Remembering
How to even say goodbye?

Dearest Chris,
The only way I can do this to pretend I just pulled up a stool in mom’s kitchen and am talking to you like I always did. And since I can’t even be there because of COVID, I am stuck with a letter.
I know that your huge, loving family is mourning your loss right now, and I wish them comfort and love and wonderful memories. If memory serves, you hated being in the spotlight (well, at least around me) but I hope you won’t mind my joining in.
You won’t like it when I say this but I have to — FUCK CANCER. Over and over and over again. Even though it will not bring you back.
Truth of the matter is that you were like a second mom. You were there for over 40 years of my 51. You’d seen every angsty pre-teen moment. You were there when I needed to vent. You were there to tell me I was wrong when I went too far.

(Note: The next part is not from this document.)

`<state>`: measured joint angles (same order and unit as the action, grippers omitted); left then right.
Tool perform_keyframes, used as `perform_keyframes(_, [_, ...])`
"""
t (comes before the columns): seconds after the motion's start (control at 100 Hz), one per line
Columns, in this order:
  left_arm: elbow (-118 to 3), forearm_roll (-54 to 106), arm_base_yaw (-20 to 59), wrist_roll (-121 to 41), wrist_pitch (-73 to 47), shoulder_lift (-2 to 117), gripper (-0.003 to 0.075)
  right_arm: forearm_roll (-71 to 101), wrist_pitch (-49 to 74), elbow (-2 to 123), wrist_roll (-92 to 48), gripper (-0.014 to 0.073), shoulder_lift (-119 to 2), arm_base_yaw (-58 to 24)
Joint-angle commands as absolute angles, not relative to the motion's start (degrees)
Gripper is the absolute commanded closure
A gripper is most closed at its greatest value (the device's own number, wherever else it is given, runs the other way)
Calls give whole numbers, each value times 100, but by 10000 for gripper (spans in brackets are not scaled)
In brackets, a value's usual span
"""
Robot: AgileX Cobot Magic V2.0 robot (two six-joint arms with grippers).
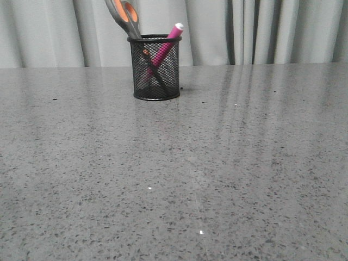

You were even there when my friends and I got into trouble (or had parties — hello) we didn’t want anyone else to know about.
I cannot believe you’re not still stalking me silently on Facebook (by the way, well played). I so wish you were still telling mom you already knew everything I was posting because you’d read it online first.
Your contagious laugh, that honeyed Trinidadian accent telling me “You know what to do”. How you made everything better and the world a little bit more just. If we could look outside the frame of every family photo, there is no question you’d be there.
As I was about to get married in 2001, you were in the middle of your first battle with cancer. I had moved out decades before, but we’d always be back in that kitchen when I came home. That day we talked a little about the craziness of wedding planning but then you stopped and looked me straight in the eye. With that Caribbean lilt more serious than I’d ever heard, you said “You know I am going to be there that day even if I have to crawl?”
I don’t pray, but I begged the universe to make that happen.
And there you were, fresh out of treatment. Smiling with love, proud as every other family member who attended (even if you all were shaking your head over the Renaissance theme). Having you there meant everything to me.
Well, as having you there always did.
Several years later when President Obama won the White House, I called you before anyone else. It was only for a few minutes, but we laughed and cried and talked excitedly about hope and love and new beginnings. Short of the newspaper proclaiming his win the next day — my birthday actually — talking to you that night is the best memory I have of that historical event.
Thank you for taking care of my parents for all those years I couldn’t be there. Even up until November when you’d bring fresh fruit to the house for dad for breakfast, talk politics with mom about the state of our world, and always spoil little Tucker the wonder dog, who loved you almost as much as we did.
But that’s what family does. And you were ours.
I always loved you to the depths of my soul, Chris. Now it’s your turn to pull up a stool in God’s kitchen and laugh and laugh and laugh with her.